Restate every line of the material that follows, word for word.

▸ **Data excerpt**:
____________

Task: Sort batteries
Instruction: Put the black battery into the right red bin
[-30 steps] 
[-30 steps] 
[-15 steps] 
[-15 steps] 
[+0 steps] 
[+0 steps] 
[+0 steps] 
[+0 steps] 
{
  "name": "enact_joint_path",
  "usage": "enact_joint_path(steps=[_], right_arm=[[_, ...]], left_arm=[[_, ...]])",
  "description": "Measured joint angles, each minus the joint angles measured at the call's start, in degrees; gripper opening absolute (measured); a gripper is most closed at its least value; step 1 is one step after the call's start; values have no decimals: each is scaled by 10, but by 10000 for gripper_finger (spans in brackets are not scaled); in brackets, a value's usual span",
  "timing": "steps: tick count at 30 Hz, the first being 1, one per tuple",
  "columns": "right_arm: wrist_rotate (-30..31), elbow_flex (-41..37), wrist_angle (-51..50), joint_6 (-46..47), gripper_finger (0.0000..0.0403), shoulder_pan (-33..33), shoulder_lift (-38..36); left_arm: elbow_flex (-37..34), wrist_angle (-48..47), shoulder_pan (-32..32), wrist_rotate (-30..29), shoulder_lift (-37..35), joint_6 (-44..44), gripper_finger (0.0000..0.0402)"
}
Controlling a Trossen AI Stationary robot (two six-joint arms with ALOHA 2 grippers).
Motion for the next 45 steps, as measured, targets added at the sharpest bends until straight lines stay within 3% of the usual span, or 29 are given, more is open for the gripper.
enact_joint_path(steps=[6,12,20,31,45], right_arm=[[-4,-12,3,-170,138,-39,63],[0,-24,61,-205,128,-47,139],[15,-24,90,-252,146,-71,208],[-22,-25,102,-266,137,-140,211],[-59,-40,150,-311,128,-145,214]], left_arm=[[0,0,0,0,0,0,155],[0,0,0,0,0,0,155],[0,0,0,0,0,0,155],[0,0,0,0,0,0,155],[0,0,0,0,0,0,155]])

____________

▸ **Exercise result**:
Task: Sort batteries
Instruction: Put the black battery into the right red bin
[-30 steps] 
[-30 steps] 
[-15 steps] 
[-15 steps] 
[+0 steps] 
[+0 steps] 
[+0 steps] 
[+0 steps] 
{
  "name": "enact_joint_path",
  "usage": "enact_joint_path(steps=[_], right_arm=[[_, ...]], left_arm=[[_, ...]])",
  "description": "Measured joint angles, each minus the joint angles measured at the call's start, in degrees; gripper opening absolute (measured); a gripper is most closed at its least value; step 1 is one step after the call's start; values have no decimals: each is scaled by 10, but by 10000 for gripper_finger (spans in brackets are not scaled); in brackets, a value's usual span",
  "timing": "steps: tick count at 30 Hz, the first being 1, one per tuple",
  "columns": "right_arm: wrist_rotate (-30..31), elbow_flex (-41..37), wrist_angle (-51..50), joint_6 (-46..47), gripper_finger (0.0000..0.0403), shoulder_pan (-33..33), shoulder_lift (-38..36); left_arm: elbow_flex (-37..34), wrist_angle (-48..47), shoulder_pan (-32..32), wrist_rotate (-30..29), shoulder_lift (-37..35), joint_6 (-44..44), gripper_finger (0.0000..0.0402)"
}
Controlling a Trossen AI Stationary robot (two six-joint arms with ALOHA 2 grippers).
Motion for the next 45 steps, as measured, targets added at the sharpest bends until straight lines stay within 3% of the usual span, or 29 are given, more is open for the gripper.
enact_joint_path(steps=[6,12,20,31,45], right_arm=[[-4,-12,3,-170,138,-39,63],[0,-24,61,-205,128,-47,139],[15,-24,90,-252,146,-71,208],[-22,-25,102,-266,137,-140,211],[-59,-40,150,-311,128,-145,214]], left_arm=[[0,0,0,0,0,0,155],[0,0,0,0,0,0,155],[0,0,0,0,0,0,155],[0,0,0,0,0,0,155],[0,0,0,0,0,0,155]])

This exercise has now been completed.